By Barbara Rainey
Do you know what values motivate you? Years ago Dennis and I made individual lists of what mattered to each of us. Then we combined those lists into one page of values we used to make decisions about how we raised our kids, what we taught them, and how we spent our time as a family.
It wasn’t as easy as it may sound. We disagreed, of course. As I wrote in my book, Letters to My Daughters, “Different ingredients don’t blend easily.” But once we created a single list we had a mutually agreed upon starting place. Over the years we modified it as we remembered qualities or learned a truth from the Bible that we had to include. (We wrote about how to do this in our book, The Art of Parenting, chapter 3.)
It will make a huge difference in your marriage and your parenting if you take the time to create a unified list of values. Because once you do, you will be operating literally off the same song sheet. And if you are a single mom this will be easier for you but especially important because you need the help.
We included a list of 40 character qualities we wanted to teach our children before they turned 18 in our book.
One of my contributions to our top five values was the importance of our kids learning to work.
God put us in His creation to work with it, manage it, and steward it. All occupations that are needed in our world—from driving semi-trucks, to service jobs, parenting, ministry work, or selling insurance—are good and can be a daily offering to God as we labor for His glory.
Our children worked from the time they were little. They loved helping me when they were old enough to carry things for mommy. Of course they made messes and it would have been easier if I’d just done it, but if we don’t introduce them to the joy of working when they are little it will be much harder when they are older. Hence the modern #adulting. It’s not so hard to be an adult if you learn it slowly over the first 18 years of life.
Work is a holy calling. God declared in the Garden that Adam and Eve were to work for six days and rest on the seventh. And work isn’t optional either.
Here are some of the jobs our kids did and the ages when they began.
1. At age three they began to run little errands for me: get mommy a diaper for the baby … take this pile of clothes (a manageable one for their size) to your sister’s room. I also gave them small jobs like emptying the silverware holder from the dishwasher into the drawer. It’s a great “matching things” exercise. And I let them carefully move eggs from the carton to the container for the refrigerator. My daughter, Rebecca, who went to culinary school, began teaching her twins to cut and chop foods at age three with child-safe knives.
2. At age four or five they began to pick up their toys, clean their room and put on their own clothes. None of this is easy.
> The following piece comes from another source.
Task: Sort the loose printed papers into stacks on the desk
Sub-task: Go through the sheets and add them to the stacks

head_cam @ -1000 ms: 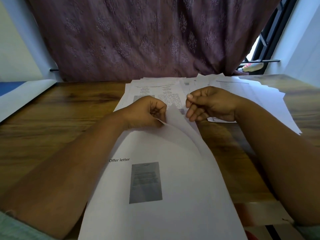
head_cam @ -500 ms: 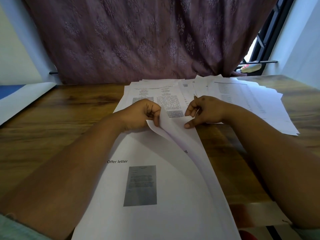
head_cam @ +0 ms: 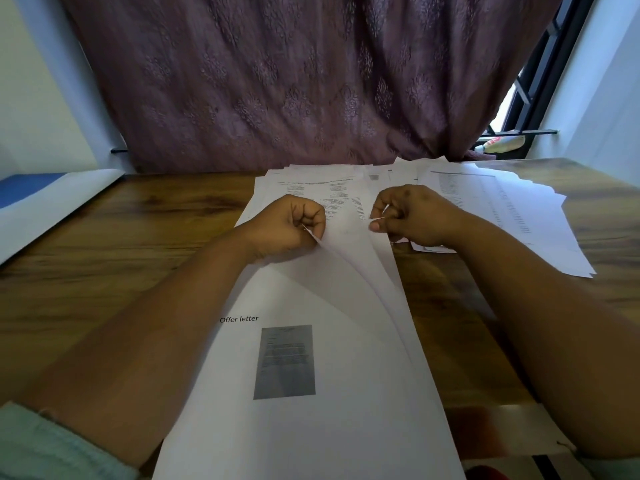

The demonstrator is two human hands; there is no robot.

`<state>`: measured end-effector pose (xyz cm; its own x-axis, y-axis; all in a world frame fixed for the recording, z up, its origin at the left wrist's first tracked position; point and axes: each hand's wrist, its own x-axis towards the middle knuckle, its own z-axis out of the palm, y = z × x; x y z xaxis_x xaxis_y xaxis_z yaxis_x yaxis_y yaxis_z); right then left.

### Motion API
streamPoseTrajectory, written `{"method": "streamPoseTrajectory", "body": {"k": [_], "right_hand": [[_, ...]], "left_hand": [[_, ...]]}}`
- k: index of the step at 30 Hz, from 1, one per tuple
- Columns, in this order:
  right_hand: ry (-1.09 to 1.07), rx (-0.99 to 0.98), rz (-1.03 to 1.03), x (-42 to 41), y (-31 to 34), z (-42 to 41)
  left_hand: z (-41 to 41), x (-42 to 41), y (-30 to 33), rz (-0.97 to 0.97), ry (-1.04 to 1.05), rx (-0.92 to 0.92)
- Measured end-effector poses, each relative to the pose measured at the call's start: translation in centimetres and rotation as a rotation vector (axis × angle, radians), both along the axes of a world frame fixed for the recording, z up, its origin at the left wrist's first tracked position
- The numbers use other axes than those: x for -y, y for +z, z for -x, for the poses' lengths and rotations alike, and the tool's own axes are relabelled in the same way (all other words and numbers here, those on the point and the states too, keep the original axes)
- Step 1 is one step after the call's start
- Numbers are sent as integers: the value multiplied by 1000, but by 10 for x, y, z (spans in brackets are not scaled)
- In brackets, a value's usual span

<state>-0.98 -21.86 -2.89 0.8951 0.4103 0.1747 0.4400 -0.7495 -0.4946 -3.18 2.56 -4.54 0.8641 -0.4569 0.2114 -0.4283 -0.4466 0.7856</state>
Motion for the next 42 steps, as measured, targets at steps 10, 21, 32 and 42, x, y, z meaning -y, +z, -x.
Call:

Instruction takes endless repetition, but these small tasks are the beginning steps of learning to work and be responsible.
3. In early to upper elementary age, our kids began to do regular chores. Emptying the dishwasher, carrying folded laundry or grocery sacks from the car, making their beds, feeding the animals, etc. I made charts for years to help them see their progress and earn rewards. They learned to rake leaves, help Dad with the mowing, wash and dry dishes, load the dishwasher, help with baby sister by reading her a book or getting her some toys. Whatever I did I constantly looked for opportunities to teach my children, knowing one day they would be adults whose lives would include all of this kind of work.
4. We also gave them the responsibility at 12 or 14 of doing all their own laundry. By paying for a brand-new pair of expensive jeans with their own cash, they were much more careful when washing them!
5. At 14 we increased our kids’ allowances so they could begin to budget and learn to buy their own clothes. We had many interesting conversations as personal preferences came out. Like the time our son decided he wanted the hottest new tennis shoes. It was more than his entire monthly allowance but he saved and bought them two months later. But it meant he couldn’t purchase anything else.
Their personal taste also made them realize they needed extra income, so getting jobs babysitting, mowing lawns, or at Chick-fil-A became a much more needed decision. I remember Dennis telling our teens, “You are becoming an adult and we are not responsible to satisfy your adult tastes.” Learning to stretch their dollars was valuable training for their futures.
6. Then we let them work for others. Answering to a boss is important learning. One of our sons worked at 16 for a small construction company and learned to do roofing. In the hot southern sun.
It was the summer he became a man.
Most of my kids are teaching theirs to work too. And they’ve lowered the age level for some of these jobs like laundry and I say “Way to go!”
The tendency today to extend adolescence into the late 20s is not good for anyone—parents, the young adults or society. This is especially unhealthy for boys. One of my favorite verses for parenting was, “It is good for a man that he bear the yoke in his youth” (Lamentations 3:27). Teach your kids to work. Don’t pamper them or over-indulge them.
Help them learn to celebrate the goodness of God in giving us meaningful work in His creation!